Credono davvero che i miliardi di poveri e di esclusi dalla vita nel modo prima o poi non trovino chi darà loro voce? Nel caso di Chavez, e Lula non dimentichiamolo, questa gente si è fatta sentire in modo pacifico, in altri posti in modo più esplosivo. Lo so è retorica ma il terzo e quarto mondo danno segni di movimento e non sempre chiedono il permesso al FMI.
Di sicuro questi uomini (forse davvero di sinistra) rappresentano una speranza per tutta quella gente che vive nell’indigenza più assoluta. Però dire che queste democrazie superino di gran lunga quelle implose di Europa e U.S.A. mi sembra un’affermazione ancora prematura. Basti vedere le condizioni dei carceri venezueliani per rendersene conto (da un servizio delle iene). Comunque bel pezzo.
Dopo 8 anni di governo “chavista” tutti gli indicatori mostrano un peggioramento della situazione sociale ed economica delle classi bassa e media (quest’ultima in via di stinzione), una ulteriore concentrazione della ricchezza nelle mani del settore tradizionalmente ricco e la nascita di una nuova classe economica e politicamente potente: i militari e politici che fanno grossi affari all’ombra di Chavez. Al popolo pane (le “misiones”) e circo (il discorso antimperialista).
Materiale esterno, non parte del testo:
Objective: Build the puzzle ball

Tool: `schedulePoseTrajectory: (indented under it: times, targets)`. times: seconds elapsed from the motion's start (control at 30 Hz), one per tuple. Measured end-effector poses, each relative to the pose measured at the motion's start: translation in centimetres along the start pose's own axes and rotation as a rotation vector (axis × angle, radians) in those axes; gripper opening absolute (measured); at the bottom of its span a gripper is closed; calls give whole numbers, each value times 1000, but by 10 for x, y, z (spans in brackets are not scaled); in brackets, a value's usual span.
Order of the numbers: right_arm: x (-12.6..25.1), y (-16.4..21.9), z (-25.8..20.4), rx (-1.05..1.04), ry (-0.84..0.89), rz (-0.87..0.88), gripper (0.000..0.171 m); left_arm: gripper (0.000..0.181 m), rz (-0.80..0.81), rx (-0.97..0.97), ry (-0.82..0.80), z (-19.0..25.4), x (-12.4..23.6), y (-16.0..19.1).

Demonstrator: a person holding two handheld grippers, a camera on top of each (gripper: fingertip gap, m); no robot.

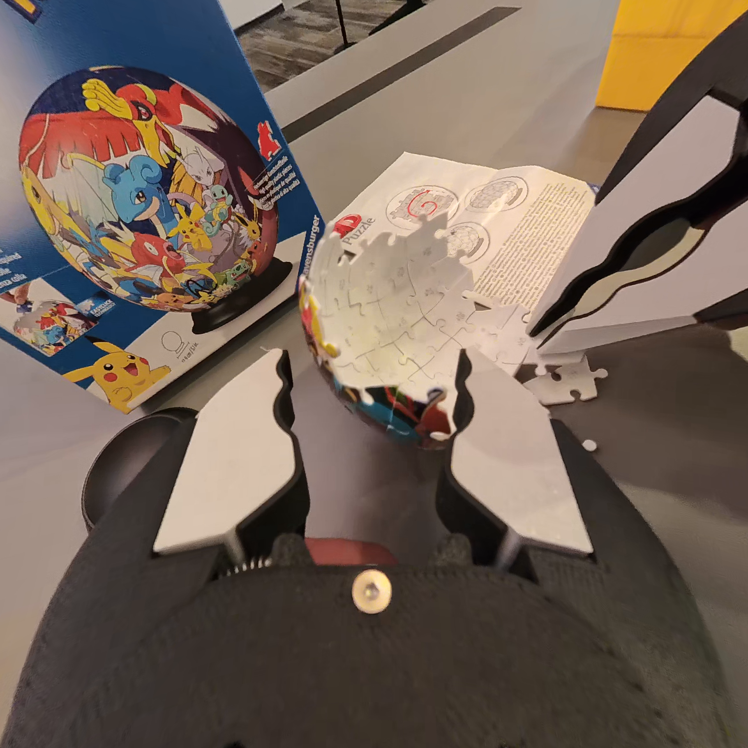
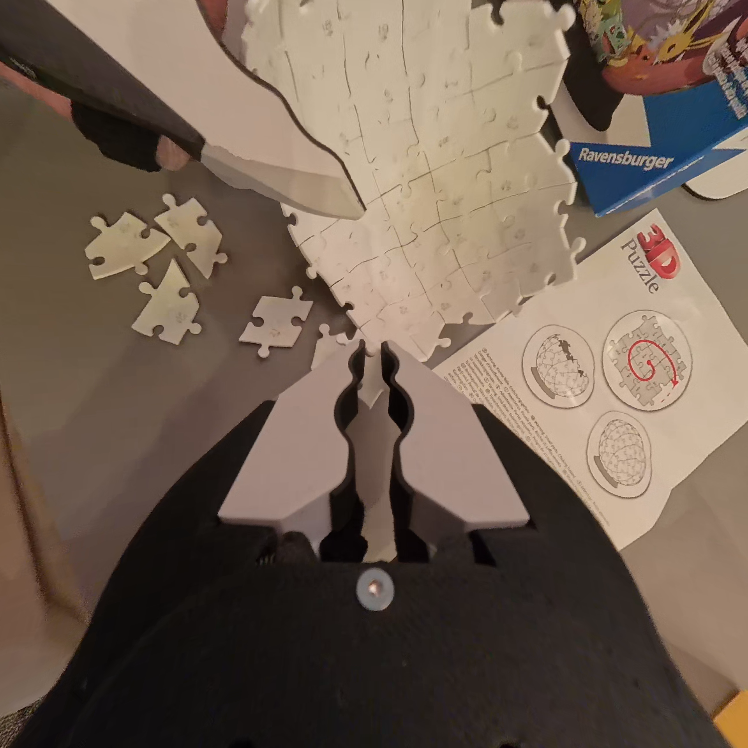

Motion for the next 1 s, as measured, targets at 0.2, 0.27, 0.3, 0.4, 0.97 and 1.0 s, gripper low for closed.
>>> schedulePoseTrajectory:
  times: [0.2, 0.27, 0.3, 0.4, 0.97, 1.0]
  targets:
    - [-7, 9, 5, -20, 23, 21, 6, 77, -8, -31, -31, 4, -5, 2]
    - [-8, 11, 8, -28, 34, 37, 5, 75, -11, -50, -36, 6, -8, 3]
    - [-9, 12, 9, -35, 37, 46, 5, 75, -15, -54, -33, 7, -9, 3]
    - [-9, 15, 13, -85, 51, 78, 5, 71, -24, -59, -29, 10, -13, 5]
    - [-14, 25, 17, -257, 52, 146, 0, 56, -21, -95, 10, 24, -19, 5]
    - [-14, 25, 17, -272, 45, 150, 0, 56, -21, -96, 21, 25, -19, 5]
Point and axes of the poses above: each gripper's, where its closed fingertips meet, x back along the fingers, y out of its underside, z = x × y across the jaws, the point moved 2 cm from there along x, back along the fingers, and after that the axes turned 12 degrees about x, right-handed, at the moved point
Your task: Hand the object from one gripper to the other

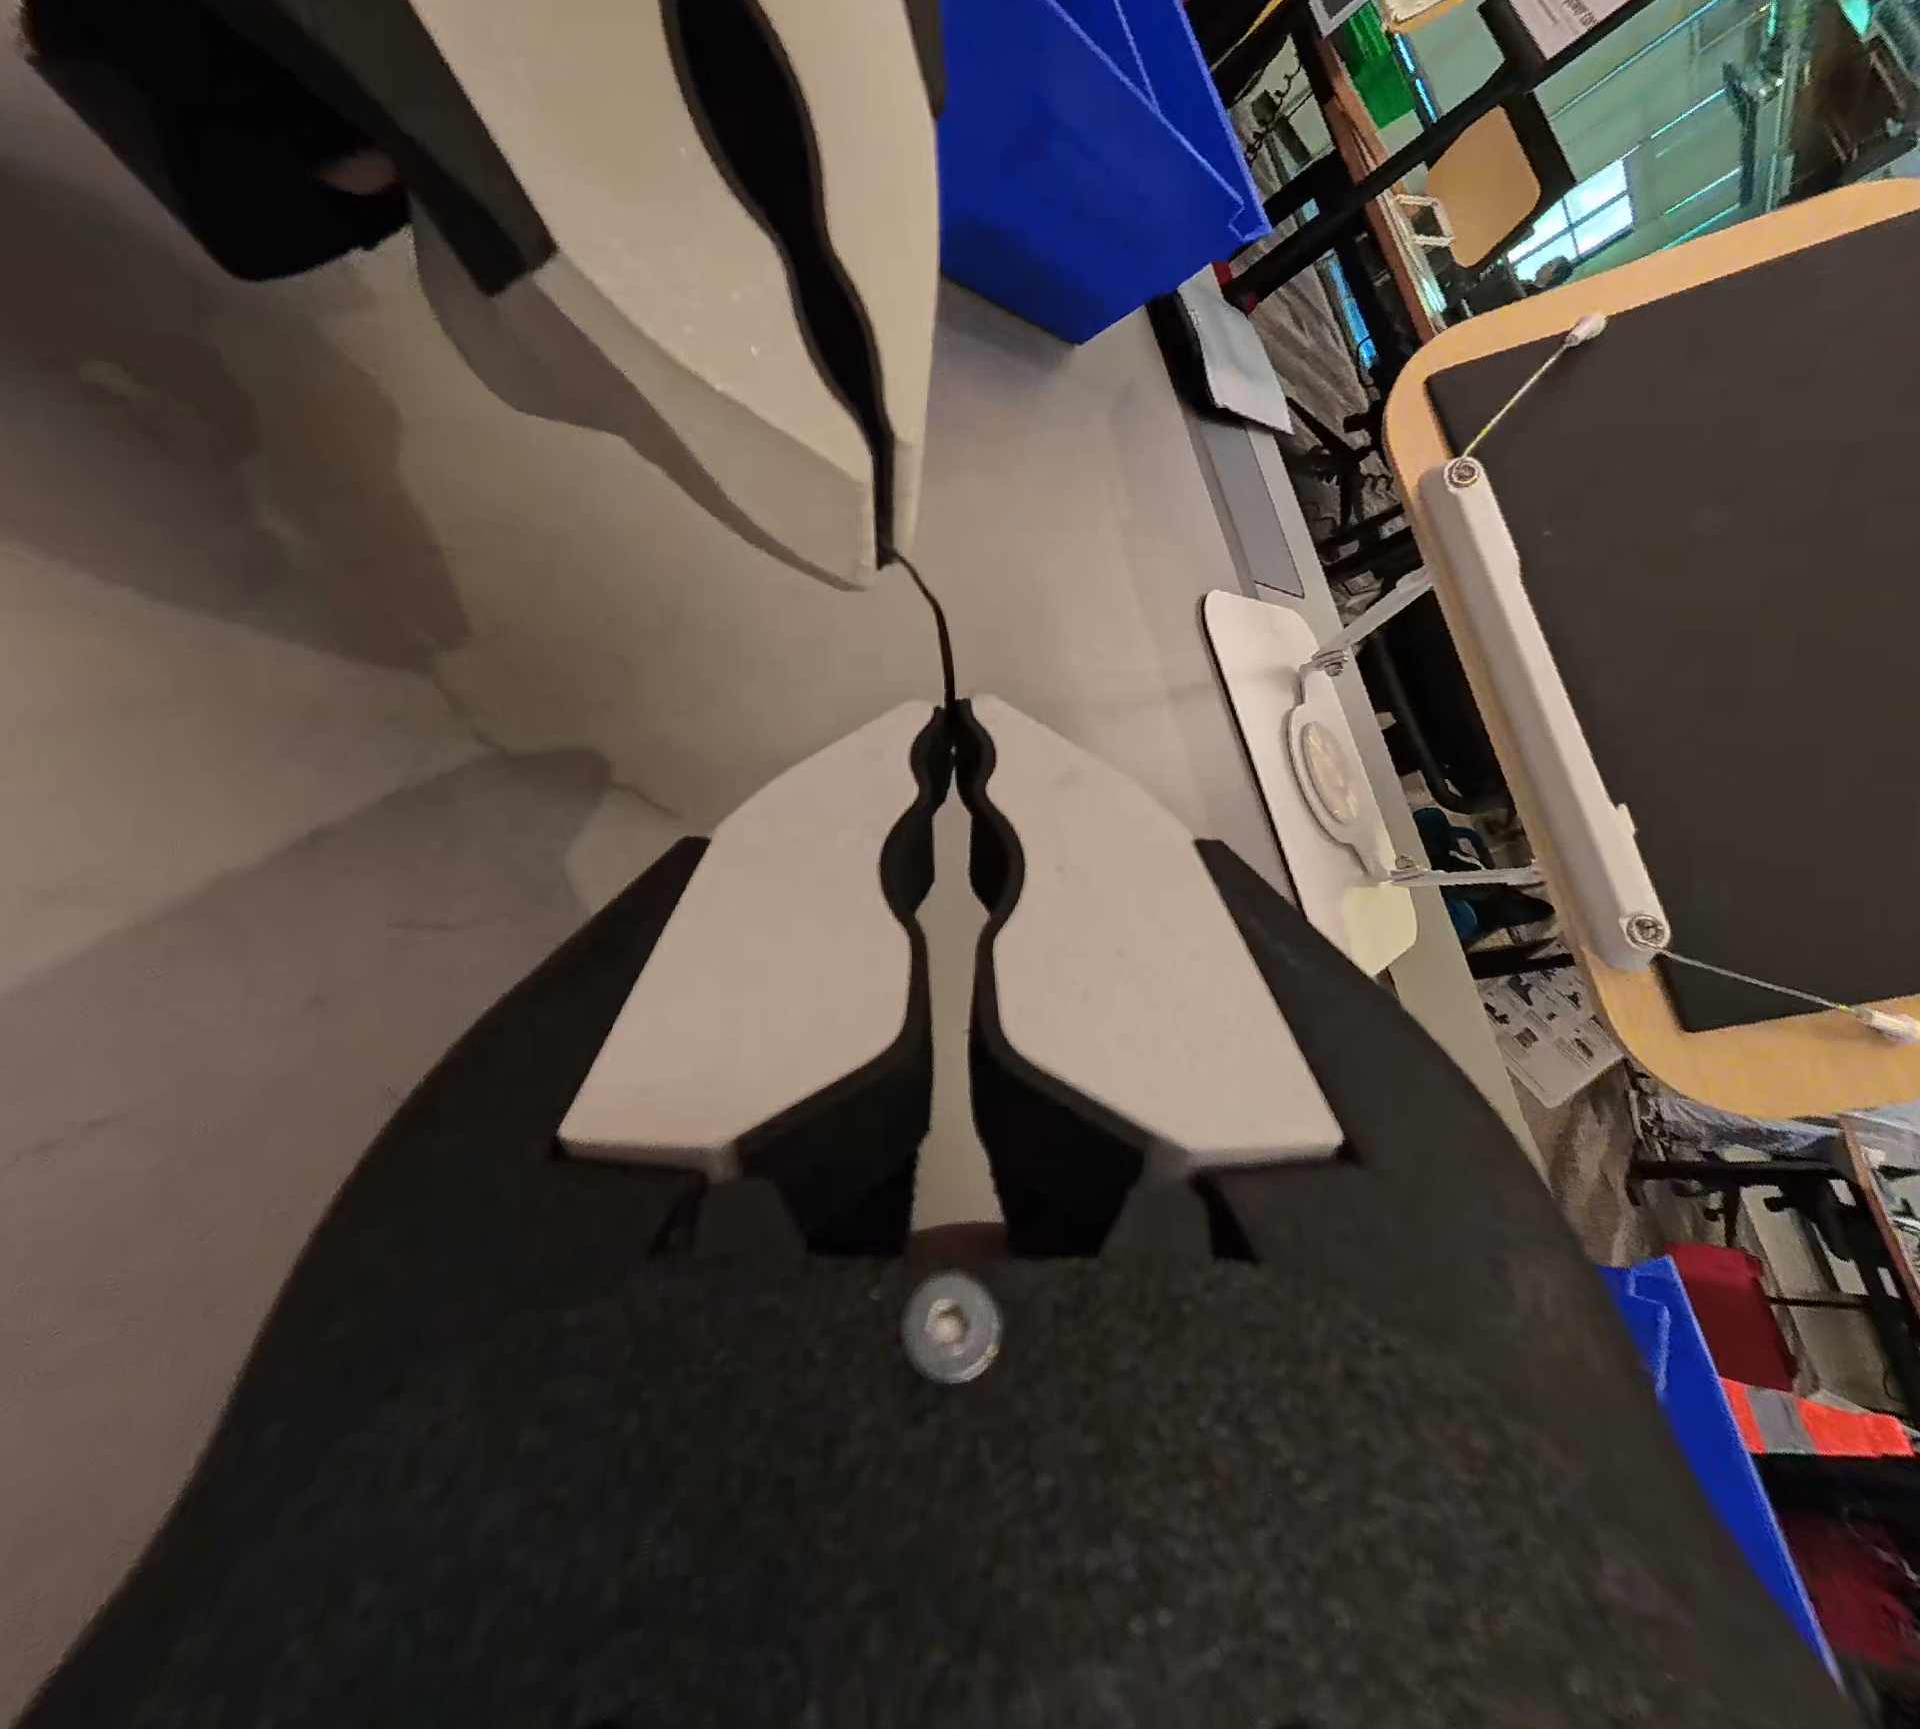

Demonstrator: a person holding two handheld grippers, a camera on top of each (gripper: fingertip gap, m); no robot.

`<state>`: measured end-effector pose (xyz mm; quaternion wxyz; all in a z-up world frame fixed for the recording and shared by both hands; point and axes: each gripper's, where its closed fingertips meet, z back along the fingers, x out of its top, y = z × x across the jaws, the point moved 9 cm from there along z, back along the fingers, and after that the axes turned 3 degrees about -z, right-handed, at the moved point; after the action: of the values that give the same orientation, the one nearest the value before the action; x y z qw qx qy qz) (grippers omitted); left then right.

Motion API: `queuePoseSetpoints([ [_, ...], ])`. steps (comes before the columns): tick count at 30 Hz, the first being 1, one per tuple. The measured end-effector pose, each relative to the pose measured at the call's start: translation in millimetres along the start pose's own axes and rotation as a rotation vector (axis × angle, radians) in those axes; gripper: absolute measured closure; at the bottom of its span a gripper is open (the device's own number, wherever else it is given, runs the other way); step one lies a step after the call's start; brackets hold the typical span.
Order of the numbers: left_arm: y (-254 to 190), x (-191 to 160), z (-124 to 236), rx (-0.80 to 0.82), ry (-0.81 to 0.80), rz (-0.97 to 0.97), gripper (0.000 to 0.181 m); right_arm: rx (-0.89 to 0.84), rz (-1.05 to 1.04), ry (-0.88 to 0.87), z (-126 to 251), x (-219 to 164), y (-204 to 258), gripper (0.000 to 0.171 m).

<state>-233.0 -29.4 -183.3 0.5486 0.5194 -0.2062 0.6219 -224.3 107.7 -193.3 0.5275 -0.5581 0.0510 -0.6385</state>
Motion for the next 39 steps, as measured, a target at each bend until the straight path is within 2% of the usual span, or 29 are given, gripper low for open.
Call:
queuePoseSetpoints([
  [2, -0.2, 0.3, -0.2, -0.005, 0.002, 0.004, 0.180, 0.002, -0.047, -0.027, 0.0, -2.6, -1.7, 0.170],
  [5, 7.8, 1.4, 4.2, 0.013, -0.037, 0.074, 0.181, 0.011, -0.184, -0.043, -1.6, -11.8, -8.4, 0.136],
  [8, 24.7, 0.8, 13.2, -0.005, -0.122, 0.285, 0.181, -0.087, -0.287, -0.080, 0.8, -18.7, -19.9, 0.116],
  [10, 35.1, -2.4, 17.8, -0.062, -0.188, 0.509, 0.181, -0.231, -0.161, -0.084, 3.7, -14.8, -19.2, 0.112],
  [13, 41.5, -10.0, 19.5, -0.223, -0.291, 0.911, 0.181, -0.469, 0.215, -0.080, 5.7, 1.4, 1.3, 0.123],
  [14, 41.9, -14.2, 18.5, -0.262, -0.317, 1.011, 0.181, -0.497, 0.319, -0.086, 4.9, 6.9, 9.5, 0.123],
  [17, 38.7, -27.0, 11.1, -0.321, -0.297, 1.139, 0.181, -0.533, 0.412, -0.081, 1.3, 15.7, 19.0, 0.123],
  [25, 24.5, -21.0, 0.5, -0.389, -0.256, 1.120, 0.181, -0.519, 0.558, -0.043, -15.0, 13.0, 30.4, 0.137],
  [28, 21.1, -20.4, -1.4, -0.372, -0.230, 1.101, 0.181, -0.539, 0.558, -0.054, -14.6, 12.7, 28.4, 0.171],
  [32, 21.3, -20.0, -2.9, -0.403, -0.235, 1.063, 0.179, -0.511, 0.521, -0.050, -11.7, 11.5, 25.5, 0.171],
  [36, 33.2, -20.6, 4.2, -0.365, -0.268, 0.967, 0.158, -0.467, 0.449, -0.015, -9.9, 0.0, 15.9, 0.171],
  [39, 40.1, -17.0, 12.6, -0.351, -0.233, 0.752, 0.153, -0.227, 0.217, -0.061, -7.1, -9.7, 12.6, 0.171],
])
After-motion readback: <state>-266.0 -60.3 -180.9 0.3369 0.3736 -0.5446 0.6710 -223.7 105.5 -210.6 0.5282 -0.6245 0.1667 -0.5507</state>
Bravo Diego che hai parlato di queste cose, e soprattutto di come i nostri mezzi di comunicazione stiano ignorando quello che succede in America Latina.
Più che Chavez, che trovo un po’ “border line”, a me ha dato molto piacere la vittoria di Correa (che non gestiva da presidente in carica le consultazioni e che partiva nettamente sfavorito). La scorsa settimana ho letto il suo blog, il suo programma, ho guardato le sue interviste. Allego gli indirizzi per gli interessati:
http://www.rafaelcorrea.com/
http://rafaelcorreatv.blogspot.com/
Mah, la mia opinione è positiva: Correa mi piace e spero enormemente abbia davvero intenzione di mantenere le sue promesse, con tutte le difficoltà che dovrà fronteggiare (giusto per dirne una, la prima riunione del suo consiglio di futuri ministri l’ha dovuta tenere in un albergo).
Lasciatemi essere ottimista guardando questi eventi. Certo non è molto consolante che per trovare una bella notizia di politica bisogna guardare agli eventi dell’Ecuador.
Quando il prezzo del petrolio si abbasserà, vedremo cosa fara il populista Chavez.